[taxon report][distribution map][all photos][line drawing]
(Gypsum wild buckwheat)
Scientific Name: Eriogonum gypsophilum Wooton & Standley
Vernacular Name: Gypsum wild buckwheat
R-E-D Code: 2-2-3
Description: Tufted, herbaceous, perennial, growing from a woody base; leaves basal, dark green, thick, glabrous above, sparsely hairy beneath, blade ovate to reniform, 1.0-2.0 cm long, 1.5-2.5 cm wide, petiole often longer than the blade; inflorescence an open leafless cyme, 12-20 cm tall; involucres in clusters at the ends of inflorescence branches, campanulate, 4 or 5-toothed, each with 6 flowers; flowers yellow with 6 tepals about 2 mm long. Flowers May through June.
Similar Species: Other species of Eriogonum in this area with yellow flowers have woolly basal leaves or are annuals.
Distribution: New Mexico, Eddy County, the 3 known locations are north of Carlsbad at Seven River Hills, south of Black River Village, and in the drainages of Ben Slaughter Draw and Hay Hollow.
Habitat: Restricted to almost pure gypsum that is sparsely vegetated with other gypsophilous plants such as Coldenia hispidissima, Mentzelia humilis, and Anulocaulis leiosolenus; 1,000-1,100 m (3,280-3,600 ft).
Remarks: This distinct species has no known close relatives.
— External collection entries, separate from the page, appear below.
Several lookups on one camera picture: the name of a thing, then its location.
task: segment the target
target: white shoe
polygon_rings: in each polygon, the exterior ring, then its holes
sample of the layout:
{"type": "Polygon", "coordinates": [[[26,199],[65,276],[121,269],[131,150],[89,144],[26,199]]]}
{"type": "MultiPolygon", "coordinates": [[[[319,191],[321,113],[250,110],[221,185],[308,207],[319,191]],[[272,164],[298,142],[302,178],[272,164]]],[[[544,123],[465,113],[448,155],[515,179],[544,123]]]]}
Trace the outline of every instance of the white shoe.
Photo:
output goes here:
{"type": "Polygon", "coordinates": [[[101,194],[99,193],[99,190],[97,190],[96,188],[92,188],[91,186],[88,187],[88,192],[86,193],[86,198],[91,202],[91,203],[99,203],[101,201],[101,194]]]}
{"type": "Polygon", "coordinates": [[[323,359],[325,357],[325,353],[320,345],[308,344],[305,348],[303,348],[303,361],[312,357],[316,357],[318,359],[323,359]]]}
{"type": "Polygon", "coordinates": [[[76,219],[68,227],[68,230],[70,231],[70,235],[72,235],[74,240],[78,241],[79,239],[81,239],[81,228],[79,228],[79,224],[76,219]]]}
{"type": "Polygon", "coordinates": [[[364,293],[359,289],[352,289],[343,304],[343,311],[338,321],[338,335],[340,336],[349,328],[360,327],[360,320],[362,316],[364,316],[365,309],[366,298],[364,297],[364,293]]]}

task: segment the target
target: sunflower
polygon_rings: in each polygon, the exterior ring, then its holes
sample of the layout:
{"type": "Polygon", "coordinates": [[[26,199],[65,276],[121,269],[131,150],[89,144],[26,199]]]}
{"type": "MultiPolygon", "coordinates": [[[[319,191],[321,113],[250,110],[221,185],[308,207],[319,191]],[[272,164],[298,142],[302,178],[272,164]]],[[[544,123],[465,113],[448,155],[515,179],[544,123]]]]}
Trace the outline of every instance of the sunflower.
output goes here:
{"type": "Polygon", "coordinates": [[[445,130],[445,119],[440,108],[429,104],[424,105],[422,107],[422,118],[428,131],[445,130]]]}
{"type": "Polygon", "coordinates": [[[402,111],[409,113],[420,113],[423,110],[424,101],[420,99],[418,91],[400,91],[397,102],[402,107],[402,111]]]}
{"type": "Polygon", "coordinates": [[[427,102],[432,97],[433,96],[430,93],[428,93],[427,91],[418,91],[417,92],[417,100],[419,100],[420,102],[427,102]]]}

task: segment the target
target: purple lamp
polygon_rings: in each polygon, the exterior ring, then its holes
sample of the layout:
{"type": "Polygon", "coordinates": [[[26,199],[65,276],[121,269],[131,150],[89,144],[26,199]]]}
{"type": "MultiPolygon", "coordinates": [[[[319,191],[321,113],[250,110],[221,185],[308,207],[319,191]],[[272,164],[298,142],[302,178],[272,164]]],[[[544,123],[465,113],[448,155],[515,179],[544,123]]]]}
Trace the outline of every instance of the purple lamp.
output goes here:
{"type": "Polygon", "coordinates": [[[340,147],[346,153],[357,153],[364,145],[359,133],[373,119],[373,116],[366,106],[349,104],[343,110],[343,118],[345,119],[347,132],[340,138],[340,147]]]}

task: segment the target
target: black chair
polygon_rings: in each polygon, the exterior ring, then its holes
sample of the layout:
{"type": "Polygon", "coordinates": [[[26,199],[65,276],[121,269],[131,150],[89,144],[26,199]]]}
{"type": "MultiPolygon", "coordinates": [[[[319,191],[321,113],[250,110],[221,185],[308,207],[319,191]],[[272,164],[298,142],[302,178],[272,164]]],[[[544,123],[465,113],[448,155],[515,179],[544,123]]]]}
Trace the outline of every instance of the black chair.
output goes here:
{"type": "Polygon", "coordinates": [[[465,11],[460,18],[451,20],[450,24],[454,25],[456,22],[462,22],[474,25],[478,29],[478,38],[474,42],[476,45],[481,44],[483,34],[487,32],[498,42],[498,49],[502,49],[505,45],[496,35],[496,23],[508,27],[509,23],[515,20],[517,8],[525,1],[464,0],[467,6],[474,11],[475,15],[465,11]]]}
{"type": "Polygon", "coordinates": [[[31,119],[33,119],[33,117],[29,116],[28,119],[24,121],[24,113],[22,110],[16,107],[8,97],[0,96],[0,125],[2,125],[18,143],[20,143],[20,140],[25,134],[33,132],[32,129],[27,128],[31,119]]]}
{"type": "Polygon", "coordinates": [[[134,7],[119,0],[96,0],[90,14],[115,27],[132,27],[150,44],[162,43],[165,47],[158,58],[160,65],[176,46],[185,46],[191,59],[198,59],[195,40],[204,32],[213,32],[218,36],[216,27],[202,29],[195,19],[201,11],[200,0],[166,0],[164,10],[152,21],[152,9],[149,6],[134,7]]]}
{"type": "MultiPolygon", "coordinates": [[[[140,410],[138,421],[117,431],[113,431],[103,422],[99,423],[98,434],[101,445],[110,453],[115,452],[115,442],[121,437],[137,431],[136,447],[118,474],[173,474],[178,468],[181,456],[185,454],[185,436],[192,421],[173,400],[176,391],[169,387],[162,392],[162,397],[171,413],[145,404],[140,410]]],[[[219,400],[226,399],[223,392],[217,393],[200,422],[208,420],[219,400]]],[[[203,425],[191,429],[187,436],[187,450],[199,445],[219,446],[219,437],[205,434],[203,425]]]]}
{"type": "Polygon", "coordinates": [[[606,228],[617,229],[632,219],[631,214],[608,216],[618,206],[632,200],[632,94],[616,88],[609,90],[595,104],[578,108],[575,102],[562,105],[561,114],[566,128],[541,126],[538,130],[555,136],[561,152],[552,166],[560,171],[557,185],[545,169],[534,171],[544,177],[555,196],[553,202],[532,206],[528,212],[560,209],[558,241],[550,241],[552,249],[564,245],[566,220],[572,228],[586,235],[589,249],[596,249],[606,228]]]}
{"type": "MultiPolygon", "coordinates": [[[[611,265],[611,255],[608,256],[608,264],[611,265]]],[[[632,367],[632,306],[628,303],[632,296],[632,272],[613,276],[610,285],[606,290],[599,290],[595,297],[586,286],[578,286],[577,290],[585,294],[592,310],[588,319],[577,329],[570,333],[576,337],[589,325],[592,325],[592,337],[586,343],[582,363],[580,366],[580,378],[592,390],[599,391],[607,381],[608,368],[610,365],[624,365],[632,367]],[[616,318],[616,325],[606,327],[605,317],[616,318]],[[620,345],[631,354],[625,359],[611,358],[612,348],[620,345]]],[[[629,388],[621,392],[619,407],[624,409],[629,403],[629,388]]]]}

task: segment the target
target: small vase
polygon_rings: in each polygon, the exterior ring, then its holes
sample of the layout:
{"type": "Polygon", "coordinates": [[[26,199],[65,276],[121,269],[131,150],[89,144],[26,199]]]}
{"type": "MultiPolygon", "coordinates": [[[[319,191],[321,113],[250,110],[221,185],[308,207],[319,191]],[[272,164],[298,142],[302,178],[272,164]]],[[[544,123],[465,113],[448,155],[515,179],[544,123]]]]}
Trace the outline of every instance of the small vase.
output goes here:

Conservation Considerations: Oil and gas development is occurring throughout the range of this species. The gypsum deposits on which this plant occurs could be mined, but New Mexico has many other gypsum deposits of higher quality. Off-road vehicles were damaging the habitat at Seven River Hills in the past, but the area was closed and the old damage is healing.
Important Literature (*Illustration):
Knight, P.J. 1993. A status review of gypsum wild buckwheat. U.S. Fish and Wildlife Service, New Mexico Ecological Services Field Office, Albuquerque, New Mexico.
Reveal, J.L. 1976. Eriogonum (Polygonaceae) of Arizona and New Mexico. Phytologia 34(5):409-484.
*New Mexico Native Plants Protection Advisory Committee. 1984. A handbook of rare and endemic plants of New Mexico. University of New Mexico Press, Albuquerque.
*U.S. Fish and Wildlife Service. 1984. Gypsum wild buckwheat (Eriogonum gypsophilum) recovery plan. U.S. Fish and Wildlife Service, New Mexico Ecological Services Field Office, Albuquerque, New Mexico.
*Wooton, E.O. and P.C. Standley. 1913. Descriptions of new plants preliminary to a report upon the flora of New Mexico. Contributions from the U.S. National Herbarium 16:109-196.